Every line of the records that holds the word "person" should be copied.

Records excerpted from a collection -
------------------------------------

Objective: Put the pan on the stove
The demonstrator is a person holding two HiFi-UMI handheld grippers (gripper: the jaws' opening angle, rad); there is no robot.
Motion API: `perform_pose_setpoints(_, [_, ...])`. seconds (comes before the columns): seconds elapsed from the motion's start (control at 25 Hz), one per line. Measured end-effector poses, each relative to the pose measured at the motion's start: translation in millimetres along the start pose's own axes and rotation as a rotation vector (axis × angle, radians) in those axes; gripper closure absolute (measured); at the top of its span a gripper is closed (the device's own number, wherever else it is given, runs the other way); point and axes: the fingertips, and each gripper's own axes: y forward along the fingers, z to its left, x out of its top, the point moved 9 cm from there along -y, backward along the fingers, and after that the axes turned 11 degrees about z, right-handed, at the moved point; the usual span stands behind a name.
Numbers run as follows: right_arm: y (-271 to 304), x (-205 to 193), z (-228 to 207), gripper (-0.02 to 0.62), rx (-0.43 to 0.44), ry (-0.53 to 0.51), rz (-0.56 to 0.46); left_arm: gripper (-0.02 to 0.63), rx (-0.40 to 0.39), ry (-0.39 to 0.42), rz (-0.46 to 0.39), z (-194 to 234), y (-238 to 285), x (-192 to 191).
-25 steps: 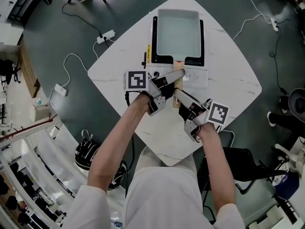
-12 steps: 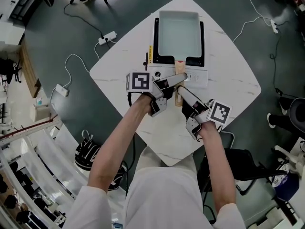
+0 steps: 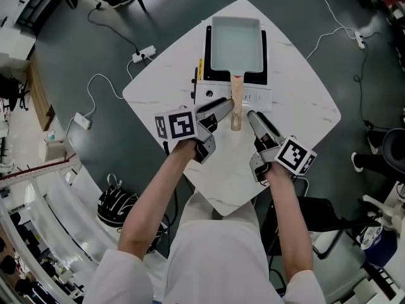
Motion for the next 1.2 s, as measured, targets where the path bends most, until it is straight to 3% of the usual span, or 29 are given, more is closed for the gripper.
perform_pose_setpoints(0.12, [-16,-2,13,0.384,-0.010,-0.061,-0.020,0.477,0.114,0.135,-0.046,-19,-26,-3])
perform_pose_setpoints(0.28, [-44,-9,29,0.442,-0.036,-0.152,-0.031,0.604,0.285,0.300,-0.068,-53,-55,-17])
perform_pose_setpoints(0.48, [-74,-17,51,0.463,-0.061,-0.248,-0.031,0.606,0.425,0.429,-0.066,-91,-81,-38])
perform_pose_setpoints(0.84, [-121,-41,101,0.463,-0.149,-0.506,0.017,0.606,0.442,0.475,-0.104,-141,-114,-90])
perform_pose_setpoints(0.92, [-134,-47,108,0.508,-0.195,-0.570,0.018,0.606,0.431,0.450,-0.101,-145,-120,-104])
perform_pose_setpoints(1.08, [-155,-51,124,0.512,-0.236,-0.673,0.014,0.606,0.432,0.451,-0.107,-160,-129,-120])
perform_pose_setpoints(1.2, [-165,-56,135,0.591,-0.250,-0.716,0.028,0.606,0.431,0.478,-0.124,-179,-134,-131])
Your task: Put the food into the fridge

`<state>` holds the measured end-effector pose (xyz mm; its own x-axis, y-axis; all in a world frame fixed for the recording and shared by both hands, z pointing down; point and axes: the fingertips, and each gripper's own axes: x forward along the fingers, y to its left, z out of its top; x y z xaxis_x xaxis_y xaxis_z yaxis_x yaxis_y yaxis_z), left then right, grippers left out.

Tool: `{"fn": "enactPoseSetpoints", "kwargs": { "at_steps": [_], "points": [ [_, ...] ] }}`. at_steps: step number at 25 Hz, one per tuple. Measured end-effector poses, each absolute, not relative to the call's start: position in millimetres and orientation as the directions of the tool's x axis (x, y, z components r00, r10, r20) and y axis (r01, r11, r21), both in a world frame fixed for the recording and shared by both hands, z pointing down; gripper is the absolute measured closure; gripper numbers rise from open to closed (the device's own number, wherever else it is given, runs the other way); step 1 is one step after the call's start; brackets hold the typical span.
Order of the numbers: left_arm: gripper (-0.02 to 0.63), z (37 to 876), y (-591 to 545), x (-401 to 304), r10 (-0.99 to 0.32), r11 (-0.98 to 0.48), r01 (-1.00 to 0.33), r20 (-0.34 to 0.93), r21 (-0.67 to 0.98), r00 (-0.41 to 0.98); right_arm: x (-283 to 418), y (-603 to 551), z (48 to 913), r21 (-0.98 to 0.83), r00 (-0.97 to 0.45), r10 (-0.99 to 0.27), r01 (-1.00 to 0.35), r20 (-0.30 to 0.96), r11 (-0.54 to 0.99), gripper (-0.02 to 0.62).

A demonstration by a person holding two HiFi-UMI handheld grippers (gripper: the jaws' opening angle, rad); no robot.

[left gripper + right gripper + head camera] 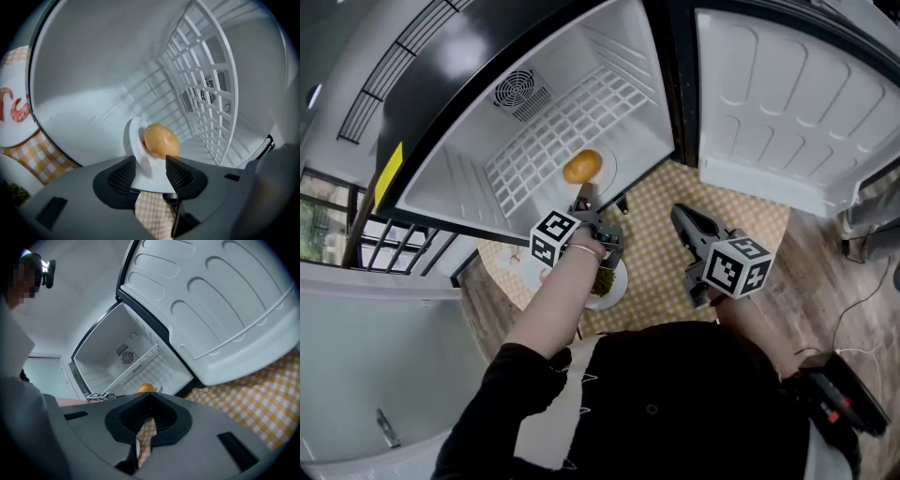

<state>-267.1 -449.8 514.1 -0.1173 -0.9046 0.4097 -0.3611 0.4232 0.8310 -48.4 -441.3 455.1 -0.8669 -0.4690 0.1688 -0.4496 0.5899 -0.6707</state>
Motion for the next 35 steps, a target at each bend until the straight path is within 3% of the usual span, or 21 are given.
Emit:
{"fn": "enactPoseSetpoints", "kwargs": {
  "at_steps": [16, 35],
  "points": [
    [0.411, 497.9, -444.3, -245.7, -0.937, 0.311, -0.422, 0.349, 0.852, 0.014, -58.7, -419.6, 453.1, -0.663, -0.838, -0.52, -0.484, 0.164, 0.571, 0.58],
    [0.461, 462.5, -378.4, -216.6, -0.931, -0.012, -0.564, 0.197, 0.826, 0.308, -94.1, -343.3, 427.4, -0.589, -0.79, -0.589, -0.561, 0.171, 0.582, 0.58]
  ]
}}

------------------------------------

SOLUTION FOR THIS TASK -
The demonstrator is a person holding two HiFi-UMI handheld grippers (gripper: the jaws' opening angle, rad); there is no robot.
A demonstration by a person holding two HiFi-UMI handheld grippers (gripper: the jaws' opening angle, rad); no robot.

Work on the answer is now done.